Все это было нужно растолковать и сотрудникам. Лучше всего было бы созвать общее собрание и со всем коллективом обсудить, почему закрывается ядерная лаборатория и как быть дальше. У Курчатова, такого всегда смелого и открытого, не хватило на это решимости, он чувствовал, что не найдет силы пойти против всех помощников, если они, как и брат, дружно восстанут против. Он только в первый, самый трудный день молча постоял в комнате, где Русинов с Юзефовичем и Гринбергом продолжали изучать ядерную изомерию, только сказал Флерову, что выкладывание урановой сферы надо прекратить, только посоветовал Неменову позаботиться о защите недостроенной циклотронной лаборатории от бомбежек. К нему обращались поодиночке растерянные сотрудники, на их прямые вопросы он отвечал прямо: да, закрываемся, да, сегодня не до ядерных исследований. Нет, нет, он никого ни к чему не принуждает: кто имеет броню, волен сам выбирать, куда идти. Он выглядел спокойным, удивлял своей выдержкой — все рушится, так трудно налаженные работы вдруг прерываются, можно ли в такой обстановке улыбаться! К Алиханову боялись и подступиться — он тоже распускал свою лабораторию и не скрывал, что это приводит его почти в отчаяние. Кто-то мрачно пошутил: «Раньше ядерные лаборатории изучали распад ядра. Впоследствии будут изучать распад ядерных лабораторий». Курчатов, услышав эту унылую остроту, постарался не показать, как больно она ранит.

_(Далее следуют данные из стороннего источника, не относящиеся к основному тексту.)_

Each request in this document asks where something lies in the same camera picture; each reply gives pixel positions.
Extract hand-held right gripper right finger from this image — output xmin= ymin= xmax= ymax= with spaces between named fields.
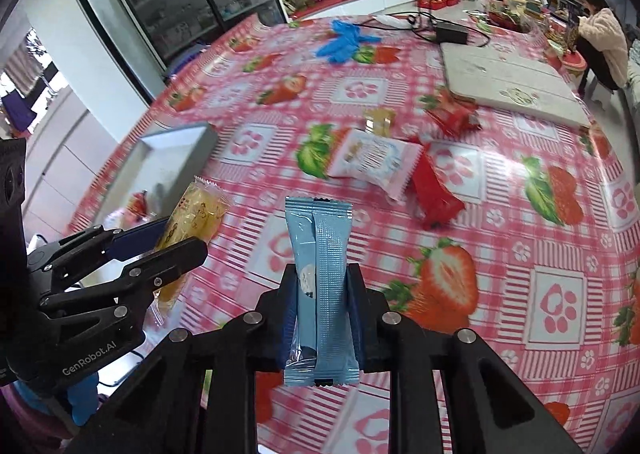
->
xmin=346 ymin=263 xmax=583 ymax=454

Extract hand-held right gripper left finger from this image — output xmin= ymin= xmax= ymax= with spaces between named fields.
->
xmin=65 ymin=263 xmax=298 ymax=454

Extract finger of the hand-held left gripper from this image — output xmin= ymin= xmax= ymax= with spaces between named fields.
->
xmin=39 ymin=238 xmax=209 ymax=318
xmin=27 ymin=215 xmax=172 ymax=293

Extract light yellow snack packet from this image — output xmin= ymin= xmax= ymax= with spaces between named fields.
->
xmin=151 ymin=176 xmax=234 ymax=326

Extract light blue snack packet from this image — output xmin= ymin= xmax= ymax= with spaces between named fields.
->
xmin=283 ymin=196 xmax=360 ymax=388

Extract grey cardboard box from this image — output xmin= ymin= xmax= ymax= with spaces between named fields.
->
xmin=94 ymin=122 xmax=219 ymax=236

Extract plain red snack packet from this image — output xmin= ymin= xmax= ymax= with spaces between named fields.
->
xmin=409 ymin=141 xmax=467 ymax=231

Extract gold snack packet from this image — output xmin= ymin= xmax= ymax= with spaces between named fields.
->
xmin=362 ymin=107 xmax=392 ymax=138

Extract person's left forearm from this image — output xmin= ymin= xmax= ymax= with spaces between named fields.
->
xmin=0 ymin=384 xmax=72 ymax=454

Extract person's left hand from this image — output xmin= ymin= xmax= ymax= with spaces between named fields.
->
xmin=12 ymin=378 xmax=101 ymax=425

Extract white pink snack packet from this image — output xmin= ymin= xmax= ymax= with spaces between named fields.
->
xmin=327 ymin=128 xmax=424 ymax=201

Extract red snack packet white print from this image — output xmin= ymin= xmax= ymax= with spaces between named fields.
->
xmin=424 ymin=88 xmax=482 ymax=136

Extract blue disposable gloves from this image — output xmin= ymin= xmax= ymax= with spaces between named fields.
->
xmin=316 ymin=19 xmax=382 ymax=66

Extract white folded mat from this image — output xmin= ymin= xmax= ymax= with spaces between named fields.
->
xmin=439 ymin=41 xmax=592 ymax=128

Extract black power adapter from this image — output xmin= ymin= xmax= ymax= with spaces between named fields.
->
xmin=434 ymin=22 xmax=469 ymax=44

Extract white plastic bag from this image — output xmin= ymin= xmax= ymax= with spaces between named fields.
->
xmin=370 ymin=13 xmax=417 ymax=28

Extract red round side table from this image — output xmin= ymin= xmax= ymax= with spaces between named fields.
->
xmin=561 ymin=54 xmax=589 ymax=76

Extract pile of gift boxes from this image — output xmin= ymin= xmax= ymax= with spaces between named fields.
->
xmin=481 ymin=0 xmax=577 ymax=56

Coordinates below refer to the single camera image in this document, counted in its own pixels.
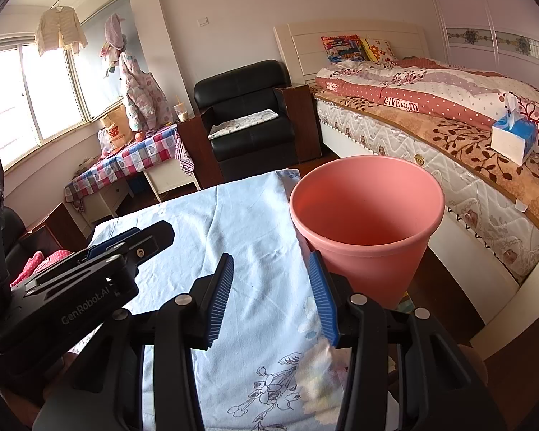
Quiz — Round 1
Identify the white wardrobe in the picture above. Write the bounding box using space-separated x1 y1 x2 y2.
420 0 539 91

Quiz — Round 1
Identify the light blue floral tablecloth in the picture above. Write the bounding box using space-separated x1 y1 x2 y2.
67 168 391 431

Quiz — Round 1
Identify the brown paper shopping bag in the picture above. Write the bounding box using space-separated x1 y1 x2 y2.
100 105 133 147

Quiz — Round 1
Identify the checkered tablecloth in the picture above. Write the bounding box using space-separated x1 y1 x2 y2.
64 125 196 212

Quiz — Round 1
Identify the yellow flower pillow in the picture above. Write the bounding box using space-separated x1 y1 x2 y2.
363 37 398 66

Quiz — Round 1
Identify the brown leaf blanket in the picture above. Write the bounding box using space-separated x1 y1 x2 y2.
314 87 539 247

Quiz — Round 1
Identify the pink flower cushion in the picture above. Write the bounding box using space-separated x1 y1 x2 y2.
10 249 73 288

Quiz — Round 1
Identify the blue tissue box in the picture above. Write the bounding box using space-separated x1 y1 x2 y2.
491 92 539 164

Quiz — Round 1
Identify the window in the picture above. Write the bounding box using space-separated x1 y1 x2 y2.
0 42 93 171

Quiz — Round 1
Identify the pink patchwork quilt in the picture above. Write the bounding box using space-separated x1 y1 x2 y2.
317 57 539 138

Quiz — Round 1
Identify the pink padded jacket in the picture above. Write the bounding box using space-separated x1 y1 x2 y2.
119 51 171 131

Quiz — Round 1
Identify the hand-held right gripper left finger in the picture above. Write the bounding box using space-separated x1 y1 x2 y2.
31 252 235 431

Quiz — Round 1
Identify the white bed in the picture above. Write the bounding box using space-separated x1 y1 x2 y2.
273 22 539 360

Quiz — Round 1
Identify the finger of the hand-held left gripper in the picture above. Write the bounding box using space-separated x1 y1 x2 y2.
72 220 176 271
86 228 141 259

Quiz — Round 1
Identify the pink hat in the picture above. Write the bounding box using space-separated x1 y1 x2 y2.
100 13 129 61

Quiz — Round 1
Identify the pink plastic bin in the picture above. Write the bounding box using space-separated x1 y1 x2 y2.
290 155 445 310

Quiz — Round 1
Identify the white desk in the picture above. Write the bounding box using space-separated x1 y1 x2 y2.
78 162 201 225

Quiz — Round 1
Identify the white seat cushion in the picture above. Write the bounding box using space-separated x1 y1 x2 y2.
207 108 279 140

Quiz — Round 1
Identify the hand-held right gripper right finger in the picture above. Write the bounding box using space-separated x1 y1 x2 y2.
308 251 508 431

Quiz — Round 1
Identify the colourful printed pillow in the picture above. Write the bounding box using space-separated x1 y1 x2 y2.
321 33 369 64

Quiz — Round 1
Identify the cream knitted cardigan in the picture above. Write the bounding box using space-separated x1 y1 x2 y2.
34 6 89 57

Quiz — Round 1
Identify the black leather armchair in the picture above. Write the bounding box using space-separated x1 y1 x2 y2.
177 59 323 180

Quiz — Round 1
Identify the armchair with pink cushion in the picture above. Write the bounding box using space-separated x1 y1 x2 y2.
2 202 95 288

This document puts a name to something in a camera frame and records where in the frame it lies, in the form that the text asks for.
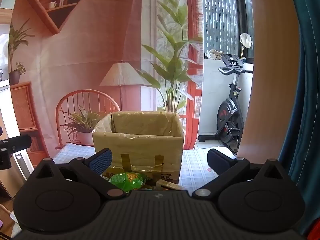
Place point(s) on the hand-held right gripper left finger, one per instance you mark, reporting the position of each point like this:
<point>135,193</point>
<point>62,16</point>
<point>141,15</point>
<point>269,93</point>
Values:
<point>101,159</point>

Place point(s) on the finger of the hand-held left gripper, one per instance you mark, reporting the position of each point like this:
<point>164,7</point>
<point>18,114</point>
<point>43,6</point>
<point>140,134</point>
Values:
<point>17,143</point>

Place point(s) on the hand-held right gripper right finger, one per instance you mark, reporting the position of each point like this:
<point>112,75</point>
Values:
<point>220,160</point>

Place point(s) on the green snack packet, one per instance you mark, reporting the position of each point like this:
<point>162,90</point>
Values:
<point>127,180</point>

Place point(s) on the cardboard box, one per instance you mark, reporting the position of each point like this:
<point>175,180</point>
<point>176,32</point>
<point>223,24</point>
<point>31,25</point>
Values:
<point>140,145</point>

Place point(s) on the black exercise bike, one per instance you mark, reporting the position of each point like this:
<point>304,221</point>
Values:
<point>226,115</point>

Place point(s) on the white snack packet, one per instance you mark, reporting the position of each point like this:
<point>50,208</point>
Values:
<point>170,185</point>

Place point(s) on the crumpled pale cloth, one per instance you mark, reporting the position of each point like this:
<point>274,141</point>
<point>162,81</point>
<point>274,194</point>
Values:
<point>214,54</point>

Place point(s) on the blue curtain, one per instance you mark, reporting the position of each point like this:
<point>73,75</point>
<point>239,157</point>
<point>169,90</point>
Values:
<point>305,92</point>

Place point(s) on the printed room backdrop cloth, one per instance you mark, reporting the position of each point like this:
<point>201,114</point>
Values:
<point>100,42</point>

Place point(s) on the pale round object on stick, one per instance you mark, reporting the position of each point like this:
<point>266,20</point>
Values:
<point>245,40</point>

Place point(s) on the dark framed window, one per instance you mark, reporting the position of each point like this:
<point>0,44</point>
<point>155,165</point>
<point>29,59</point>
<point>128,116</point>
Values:
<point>220,17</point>

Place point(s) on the curved wooden frame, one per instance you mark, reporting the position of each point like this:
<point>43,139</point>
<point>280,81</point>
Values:
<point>270,67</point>

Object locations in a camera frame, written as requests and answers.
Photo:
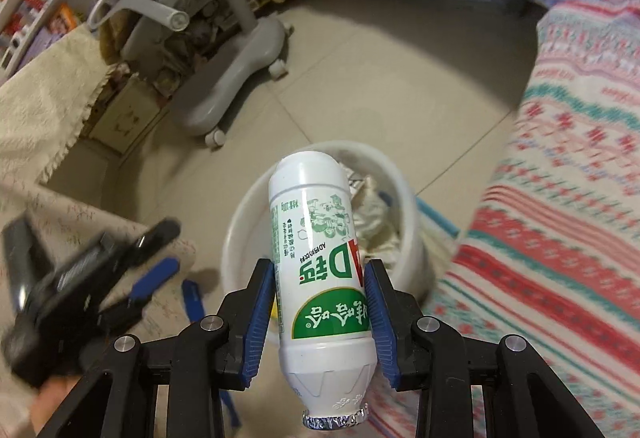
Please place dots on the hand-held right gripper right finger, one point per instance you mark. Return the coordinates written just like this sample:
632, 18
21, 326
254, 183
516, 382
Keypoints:
384, 328

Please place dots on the patterned knit blanket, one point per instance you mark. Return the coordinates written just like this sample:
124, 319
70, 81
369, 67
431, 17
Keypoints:
560, 218

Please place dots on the white crumpled wrapper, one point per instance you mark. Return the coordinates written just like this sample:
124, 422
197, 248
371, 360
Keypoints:
372, 213

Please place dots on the light blue strip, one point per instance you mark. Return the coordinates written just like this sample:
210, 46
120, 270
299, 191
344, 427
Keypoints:
436, 218

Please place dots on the person's left forearm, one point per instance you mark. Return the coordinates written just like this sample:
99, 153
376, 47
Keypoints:
47, 405

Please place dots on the floral beige cloth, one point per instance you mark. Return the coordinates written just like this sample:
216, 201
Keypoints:
60, 213

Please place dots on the grey swivel chair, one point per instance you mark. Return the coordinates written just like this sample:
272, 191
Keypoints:
220, 68

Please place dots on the cardboard box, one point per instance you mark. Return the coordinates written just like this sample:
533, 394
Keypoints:
125, 115

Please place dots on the cream lace cloth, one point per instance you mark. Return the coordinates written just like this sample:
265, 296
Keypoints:
45, 103

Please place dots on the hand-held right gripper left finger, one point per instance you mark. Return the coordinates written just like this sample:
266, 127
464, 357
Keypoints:
256, 328

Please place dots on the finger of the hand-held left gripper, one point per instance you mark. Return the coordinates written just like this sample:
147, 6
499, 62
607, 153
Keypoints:
162, 233
155, 279

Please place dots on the dark blue strip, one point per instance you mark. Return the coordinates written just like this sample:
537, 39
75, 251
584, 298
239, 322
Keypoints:
193, 302

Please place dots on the white bottle with green label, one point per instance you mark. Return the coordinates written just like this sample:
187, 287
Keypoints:
320, 268

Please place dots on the white bin with blue print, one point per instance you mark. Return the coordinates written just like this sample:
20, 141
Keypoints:
407, 253

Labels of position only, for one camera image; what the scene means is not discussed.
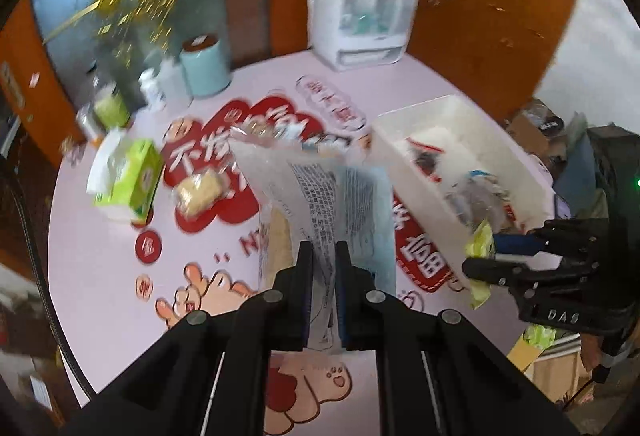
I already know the small glass jar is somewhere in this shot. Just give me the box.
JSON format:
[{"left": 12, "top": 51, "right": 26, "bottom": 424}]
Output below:
[{"left": 62, "top": 138, "right": 86, "bottom": 162}]

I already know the white plastic bin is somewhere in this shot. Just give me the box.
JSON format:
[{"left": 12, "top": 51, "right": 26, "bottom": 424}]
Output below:
[{"left": 372, "top": 95, "right": 563, "bottom": 292}]

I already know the clear packet of yellow cakes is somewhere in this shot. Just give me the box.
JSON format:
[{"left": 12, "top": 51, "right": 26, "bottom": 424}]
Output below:
[{"left": 171, "top": 167, "right": 228, "bottom": 219}]

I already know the metal door handle plate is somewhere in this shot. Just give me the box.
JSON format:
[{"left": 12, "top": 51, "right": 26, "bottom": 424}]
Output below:
[{"left": 0, "top": 63, "right": 26, "bottom": 112}]

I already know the wooden cabinet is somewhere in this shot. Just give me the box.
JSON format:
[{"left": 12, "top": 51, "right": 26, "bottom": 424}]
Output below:
[{"left": 407, "top": 0, "right": 586, "bottom": 112}]

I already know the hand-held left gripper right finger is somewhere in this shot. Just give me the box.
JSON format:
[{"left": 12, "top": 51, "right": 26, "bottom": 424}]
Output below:
[{"left": 335, "top": 240, "right": 581, "bottom": 436}]

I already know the white grey snack packet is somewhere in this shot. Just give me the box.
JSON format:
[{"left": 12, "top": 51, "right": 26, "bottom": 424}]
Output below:
[{"left": 445, "top": 171, "right": 511, "bottom": 227}]

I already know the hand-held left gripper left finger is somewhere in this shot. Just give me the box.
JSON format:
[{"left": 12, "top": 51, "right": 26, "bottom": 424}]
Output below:
[{"left": 65, "top": 240, "right": 314, "bottom": 436}]

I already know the white squeeze bottle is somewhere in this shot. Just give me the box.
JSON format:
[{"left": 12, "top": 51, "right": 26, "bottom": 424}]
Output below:
[{"left": 159, "top": 56, "right": 193, "bottom": 109}]

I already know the white pill bottle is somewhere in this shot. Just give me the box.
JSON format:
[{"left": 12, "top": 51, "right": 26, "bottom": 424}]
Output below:
[{"left": 139, "top": 68, "right": 166, "bottom": 112}]

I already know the teal canister brown lid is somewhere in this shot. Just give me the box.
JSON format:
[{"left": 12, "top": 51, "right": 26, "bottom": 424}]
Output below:
[{"left": 180, "top": 33, "right": 232, "bottom": 98}]

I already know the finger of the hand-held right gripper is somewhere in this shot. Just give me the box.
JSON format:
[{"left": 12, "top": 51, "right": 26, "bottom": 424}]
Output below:
[
  {"left": 492, "top": 220, "right": 602, "bottom": 257},
  {"left": 461, "top": 256, "right": 597, "bottom": 290}
]

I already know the white bottle teal label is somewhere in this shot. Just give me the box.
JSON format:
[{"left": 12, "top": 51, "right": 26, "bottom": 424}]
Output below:
[{"left": 345, "top": 0, "right": 386, "bottom": 34}]

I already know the light blue snack packet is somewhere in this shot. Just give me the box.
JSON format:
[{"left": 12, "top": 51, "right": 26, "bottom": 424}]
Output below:
[{"left": 227, "top": 126, "right": 398, "bottom": 354}]

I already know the wooden framed glass door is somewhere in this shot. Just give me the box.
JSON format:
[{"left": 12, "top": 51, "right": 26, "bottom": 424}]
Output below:
[{"left": 0, "top": 0, "right": 341, "bottom": 157}]

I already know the yellow green snack packet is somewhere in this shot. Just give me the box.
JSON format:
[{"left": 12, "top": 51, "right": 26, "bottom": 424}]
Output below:
[{"left": 462, "top": 218, "right": 496, "bottom": 309}]

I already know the green tissue box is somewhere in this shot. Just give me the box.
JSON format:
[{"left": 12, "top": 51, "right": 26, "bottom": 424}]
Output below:
[{"left": 86, "top": 128, "right": 165, "bottom": 226}]

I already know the white countertop storage cabinet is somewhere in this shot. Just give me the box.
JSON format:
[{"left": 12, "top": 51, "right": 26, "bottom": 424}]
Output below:
[{"left": 307, "top": 0, "right": 421, "bottom": 73}]

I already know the cardboard box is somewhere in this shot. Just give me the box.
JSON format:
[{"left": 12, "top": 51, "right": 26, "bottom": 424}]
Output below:
[{"left": 505, "top": 98, "right": 576, "bottom": 167}]

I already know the metal can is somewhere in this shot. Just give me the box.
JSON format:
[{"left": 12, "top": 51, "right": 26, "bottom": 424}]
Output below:
[{"left": 76, "top": 103, "right": 107, "bottom": 142}]

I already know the dark snack packet red strip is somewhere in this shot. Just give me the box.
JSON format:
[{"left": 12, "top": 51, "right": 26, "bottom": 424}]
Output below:
[{"left": 405, "top": 138, "right": 446, "bottom": 177}]

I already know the glass bottle green label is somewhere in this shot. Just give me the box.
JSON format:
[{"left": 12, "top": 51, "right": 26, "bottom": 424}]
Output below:
[{"left": 92, "top": 76, "right": 132, "bottom": 129}]

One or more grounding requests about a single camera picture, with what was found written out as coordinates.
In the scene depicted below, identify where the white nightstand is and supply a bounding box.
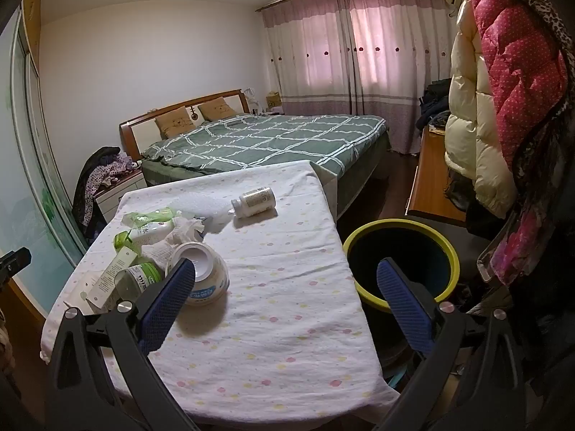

Александров вернулся в Ленинград и делился впечатлениями от поездки. Высокий, узколицый, лет сорока, но уже лысый, всегда насмешливый, он возбужденно ходил по комнате, размахивая длинными руками, и язвительно живописал, как перехитрили врага. Магнитные мины, густо посеянные с самолетов по всей акватории Финского залива каждую минуту грозили гибелью — нет, не удалась вражеская затея, размагниченные корабли прошли без потерь!
— Как твои дела, Игорь? — спросил Александров, выговорившись. — Трудно, трудно будет в такой обстановке вести урановые исследования.
— Трудностей не будет, ибо не будет урановых исследований. Я попросился в твое распоряжение, Анатоль. Могу выполнять любую работу — слесаря, монтера, подсобника. С Иоффе все согласовано. Когда выходить?
— Считай, что уже вышел. Теперь я тебе объясню, что мы делаем и какой эффект.
Он подробно рассказал о работе своей группы. Проблему размагничивания в Физтехе начали изучать еще в 1936 году. Новый способ защиты кораблей давался трудно. Большинство моряков в него не верило. Узнавая, что абсолютно полного размагничивания не достичь, они объявляли его пустым занятием. Реальную защиту от мин они видели только в вытраливании их: «Что выловили и выбросили вон, только того и нет!» Без энтузиазма, они все же выделяли корабли для экспериментов. В 1939 году размагничивали корабли на Онежском озере, потом и на Балтике. Александров начал с катеров и последовательно дошел до крейсеров и линкоров. Последним размагничивался линкор «Марат» — и к этому времени недоверие было сломлено: моряки убедились, что способ этот — вполне эффективная защита от коварного оружия. И сейчас делу придается широкий размах, в конструкторском бюро разработаны типовые проекты размагничивания, в Наркомате Военно-Морского флота организованы специальные группы по размагничиванию судов в научно-техническом отделе, выделены толковые офицеры. Но без помощи физиков им еще нелегко.